GHSでは、次の16項目の情報を記載することになっています。また、SDS作成については、「GHS附属書4」や「JIS Z 7253:GHSに基づく化学品の危険有害性情報の伝達方法-ラベル,作業場内の表示及び安全データシート(SDS)」に、その作成の手引きが記述されています。

1. 物質または混合物および会社情報
2. 危険有害性の要約
3. 組成および成分情報
4. 応急措置
5. 火災時の措置
6. 漏出時の措置
7. 取扱いおよび保管上の注意
8. ばく露防止および保護措置
9. 物理的および化学的性質
10. 安定性および反応性
11. 有害性情報
12. 環境影響情報
13. 廃棄上の注意
14. 輸送上の注意
15. 適用法令
16. その他の情報

参考:化管法・安衛法におけるラベル表示、SDS提供制度
http://www.mhlw.go.jp/new-info/kobetu/roudou/gyousei/anzen/dl/130813-01-all.pdf

参考:化管法SDS標準的な書式(JIS Z7253対応版)
http://www.meti.go.jp/policy/chemical_management/law/msds/msds62.html

労働安全衛生法における表示・文書交付の対象となる物質

前述したように政令で定める有害物質等は表示・文書の交付義務があります。
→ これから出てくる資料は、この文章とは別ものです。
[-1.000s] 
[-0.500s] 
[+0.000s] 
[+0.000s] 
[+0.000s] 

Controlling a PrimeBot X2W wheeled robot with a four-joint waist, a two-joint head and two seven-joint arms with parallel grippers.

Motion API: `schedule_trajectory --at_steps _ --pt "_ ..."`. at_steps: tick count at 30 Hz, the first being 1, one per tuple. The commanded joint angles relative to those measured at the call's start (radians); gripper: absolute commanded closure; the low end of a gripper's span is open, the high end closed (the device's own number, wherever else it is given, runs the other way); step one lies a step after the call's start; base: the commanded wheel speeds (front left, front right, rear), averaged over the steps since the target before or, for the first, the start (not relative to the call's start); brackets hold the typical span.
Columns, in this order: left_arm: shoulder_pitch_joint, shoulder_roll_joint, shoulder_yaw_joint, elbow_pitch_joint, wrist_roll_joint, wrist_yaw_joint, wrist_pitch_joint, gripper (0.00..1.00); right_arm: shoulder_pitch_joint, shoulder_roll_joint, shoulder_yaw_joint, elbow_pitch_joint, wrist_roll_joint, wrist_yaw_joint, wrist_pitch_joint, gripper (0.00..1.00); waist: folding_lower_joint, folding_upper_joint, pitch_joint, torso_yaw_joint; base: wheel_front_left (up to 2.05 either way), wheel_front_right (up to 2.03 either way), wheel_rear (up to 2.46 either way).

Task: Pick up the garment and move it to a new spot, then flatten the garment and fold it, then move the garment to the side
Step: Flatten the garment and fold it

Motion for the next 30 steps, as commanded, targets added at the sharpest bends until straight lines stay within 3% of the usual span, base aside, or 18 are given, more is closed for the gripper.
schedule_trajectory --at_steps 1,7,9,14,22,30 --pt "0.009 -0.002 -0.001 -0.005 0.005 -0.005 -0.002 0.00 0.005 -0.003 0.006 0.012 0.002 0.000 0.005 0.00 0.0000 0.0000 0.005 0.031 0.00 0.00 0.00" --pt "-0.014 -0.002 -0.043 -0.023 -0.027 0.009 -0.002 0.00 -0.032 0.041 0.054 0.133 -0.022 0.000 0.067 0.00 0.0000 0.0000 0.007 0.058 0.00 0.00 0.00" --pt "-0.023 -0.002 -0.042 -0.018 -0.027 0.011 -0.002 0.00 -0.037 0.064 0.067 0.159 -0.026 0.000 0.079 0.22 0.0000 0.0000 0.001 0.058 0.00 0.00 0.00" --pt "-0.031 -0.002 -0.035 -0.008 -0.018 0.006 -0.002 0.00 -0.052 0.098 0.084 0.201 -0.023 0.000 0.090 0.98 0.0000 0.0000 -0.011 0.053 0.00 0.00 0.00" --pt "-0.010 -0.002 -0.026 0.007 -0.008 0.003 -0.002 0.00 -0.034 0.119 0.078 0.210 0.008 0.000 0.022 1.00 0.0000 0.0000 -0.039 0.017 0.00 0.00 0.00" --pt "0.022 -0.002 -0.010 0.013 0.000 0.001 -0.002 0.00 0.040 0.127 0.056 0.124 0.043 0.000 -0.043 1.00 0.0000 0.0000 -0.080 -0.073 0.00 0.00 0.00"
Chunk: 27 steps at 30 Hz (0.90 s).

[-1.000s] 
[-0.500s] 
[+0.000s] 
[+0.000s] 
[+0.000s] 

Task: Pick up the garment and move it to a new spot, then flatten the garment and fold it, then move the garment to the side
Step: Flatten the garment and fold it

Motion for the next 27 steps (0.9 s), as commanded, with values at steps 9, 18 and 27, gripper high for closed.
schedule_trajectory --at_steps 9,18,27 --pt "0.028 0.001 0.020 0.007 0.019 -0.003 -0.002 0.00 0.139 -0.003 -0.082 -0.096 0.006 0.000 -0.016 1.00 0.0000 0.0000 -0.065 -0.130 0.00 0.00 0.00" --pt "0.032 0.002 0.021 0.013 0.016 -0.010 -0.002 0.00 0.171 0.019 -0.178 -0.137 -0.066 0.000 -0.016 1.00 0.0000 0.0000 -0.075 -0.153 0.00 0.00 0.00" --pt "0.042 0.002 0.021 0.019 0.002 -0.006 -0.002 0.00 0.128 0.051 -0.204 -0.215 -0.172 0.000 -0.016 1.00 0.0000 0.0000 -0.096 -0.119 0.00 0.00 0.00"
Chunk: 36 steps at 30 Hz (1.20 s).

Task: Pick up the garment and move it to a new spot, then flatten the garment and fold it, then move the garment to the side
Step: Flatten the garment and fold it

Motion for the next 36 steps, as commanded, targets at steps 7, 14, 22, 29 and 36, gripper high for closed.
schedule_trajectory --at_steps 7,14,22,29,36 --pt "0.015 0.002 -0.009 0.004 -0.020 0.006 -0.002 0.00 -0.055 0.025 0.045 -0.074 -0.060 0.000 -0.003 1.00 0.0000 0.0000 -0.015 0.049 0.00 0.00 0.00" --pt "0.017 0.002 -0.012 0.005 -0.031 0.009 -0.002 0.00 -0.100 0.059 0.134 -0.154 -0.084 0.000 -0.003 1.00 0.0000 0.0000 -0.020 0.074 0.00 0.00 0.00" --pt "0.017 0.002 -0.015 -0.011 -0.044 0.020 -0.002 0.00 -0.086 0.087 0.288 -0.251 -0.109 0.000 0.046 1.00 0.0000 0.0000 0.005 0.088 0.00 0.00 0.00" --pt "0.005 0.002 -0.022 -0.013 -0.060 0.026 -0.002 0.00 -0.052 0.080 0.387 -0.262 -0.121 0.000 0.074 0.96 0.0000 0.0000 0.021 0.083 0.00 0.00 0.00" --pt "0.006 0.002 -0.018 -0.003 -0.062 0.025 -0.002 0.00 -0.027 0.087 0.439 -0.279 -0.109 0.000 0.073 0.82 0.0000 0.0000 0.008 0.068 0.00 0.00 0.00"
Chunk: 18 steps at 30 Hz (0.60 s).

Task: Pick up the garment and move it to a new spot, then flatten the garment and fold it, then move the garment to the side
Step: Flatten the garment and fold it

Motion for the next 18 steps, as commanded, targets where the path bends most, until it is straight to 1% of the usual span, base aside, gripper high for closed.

また、政令で定める有害物質以外の有害物質についても、表示および文書交付の努力義務があります。

1. 表示・文書公布義務の対象物質
(1)製造許可の対象物質(7物質)
(2)労働安全衛生法施行令で定める表示義務対象物質(663物質)
(3)上記物質を一定量以上含有する混合物

2. 表示・文書交付の努力義務の対象となる物質
平成24年4月1日施行の改正労働安全衛生規則により、上記の表示義務又は文書交付義務の対象物質以外であっても、表示及び文書交付の努力義務が規定されました。また、リスクアセスメントについても指針により同様の努力義務が規定されています。

従って化学物質を取り扱う事業者は、そのすべてについて表示および文書の交付を受け、それらの情報を基にリスクアセスメントを実施する必要があると言えます。